Nothing "reveals" a relationship. It is meaningless to talk about "the" relationship between some attributes/parameters. A predicate or an extension/relation each tell you something about a relationship independent of a world situation. You are not talking about a particular relationship unless you have both its predicate and a world situation or its predicate and its extension. Do not confuse relationships, predicates, extensions/relations and propositions. Don't even use the word 'relationship'.)

6.
So every JOIN just says that you want the tuples that make two other predicates true at the same time. Regardless of constraint expressions. Every relation expression is "meaningful". And you are probably actually interested in constraint (proposition) inference.

So most of the sentences in your posts don't make sense. You are not clear and you don't seem to have the relational understanding or habits of thinking and writing to characterize your problem.

Working through any example you choose might help make this clear to you. You might be interested in message
http://groups.google.com/group/comp.databases.theory/msg/1963ce6c0d2a603a?hl=en . Also give up Codd, especially 40 years ago. (Which you misread, although you're right about a certain unnecessary restriction.) Read recent Date and Darwen.

7.
On Oct 3, 11:05 am, Rob <rmpsf..._at_gmail.com> wrote:
> On Oct 3, 4:27 am, Erwin <e.sm..._at_myonline.be> wrote:

>> [...]

> As for the rest of your reply, you do not address whether higher-level
> abstractions can map to this questionable construction.

Your reply to Erwin basically totally misunderstands him. And his post was entirely on-topic.

On Oct 2, 9:07 am, paul c <toledobythe..._at_gmail.com> wrote:
> On Oct 1, 2:07 pm, Rob <rmpsf..._at_gmail.com> wrote:

> There must be thousands of db's that have Shipments, Invoices and
> Receivables tables with a foreign key referencing a Customer table.
> Obviously there will be people who will want to join two or more of
> those tables to compare Shipment_Value to Invoice_Amount or
> Receivable_Amount.

>

> Of course there are probably thousands, maybe millions, of people who
> have designed hundreds of databases that used no such join. And,
> probably thousands of people who have designed dozens of databases
> that used only such joins.

I believe Paul's point was not about gut reactions but that of course such JOINs are meaningful.

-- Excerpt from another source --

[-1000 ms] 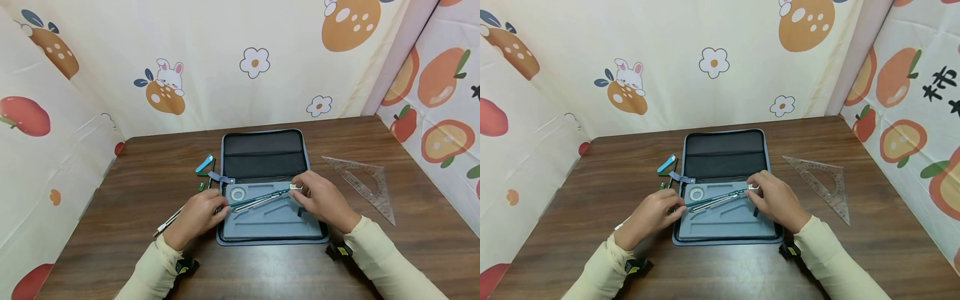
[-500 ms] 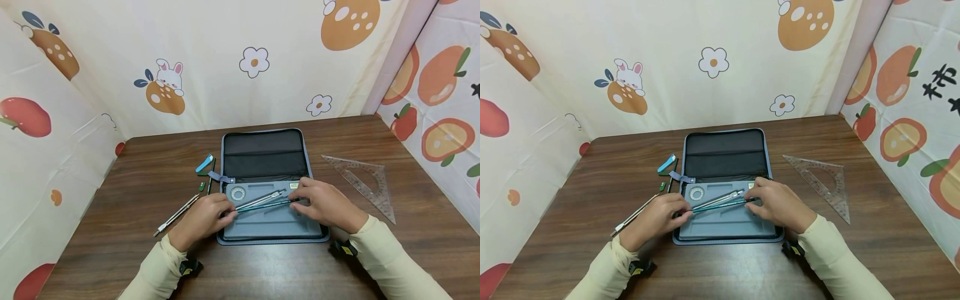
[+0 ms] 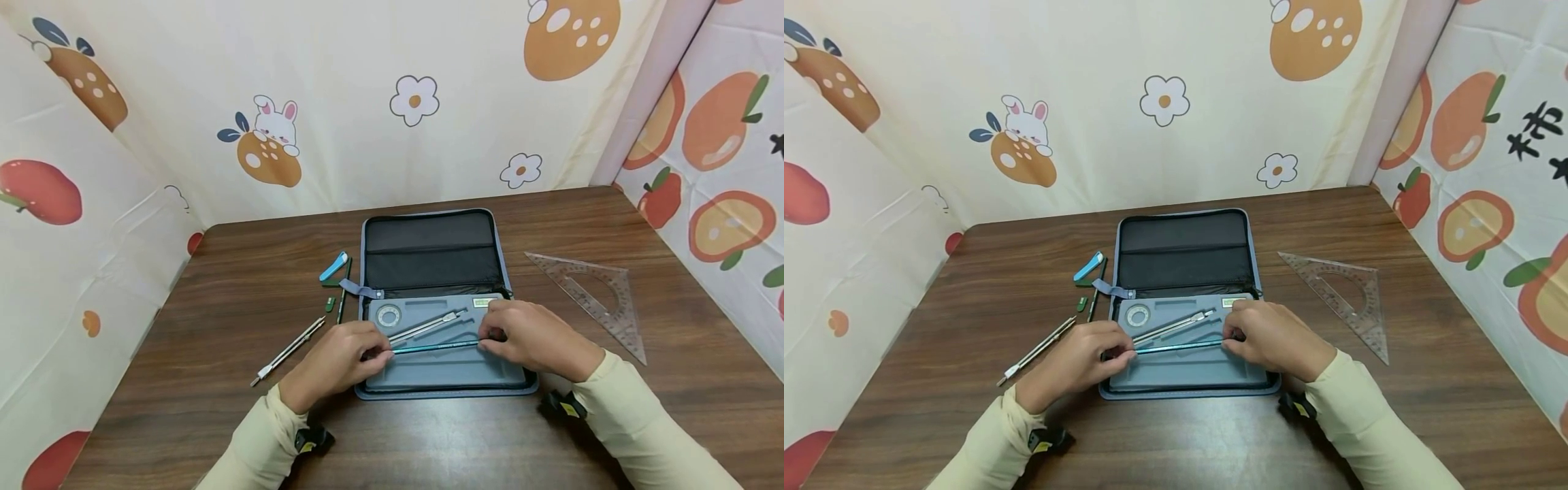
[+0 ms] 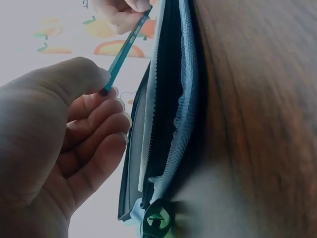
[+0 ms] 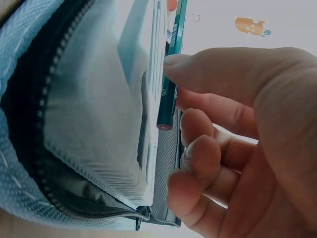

On Oct 1, 2:07 pm, Rob <rmpsf..._at_gmail.com> wrote:
> Any help here is genuinely appreciated.

I believe you mean this, but I don't believe you know what it means. Read and reread carefully. Think and write and rethink and rewrite carefully. Don't disagree. Ask people to clarify what they mean. Every time you disagreed you were wrong, and every time you agreed you misunderstood. When world views collide, resolve contradictions, doubt confirmations.

Thank you for the opportunity to clarify my thoughts and their expression. (Ten minutes well spent.) (Joke.) (The ten minutes.)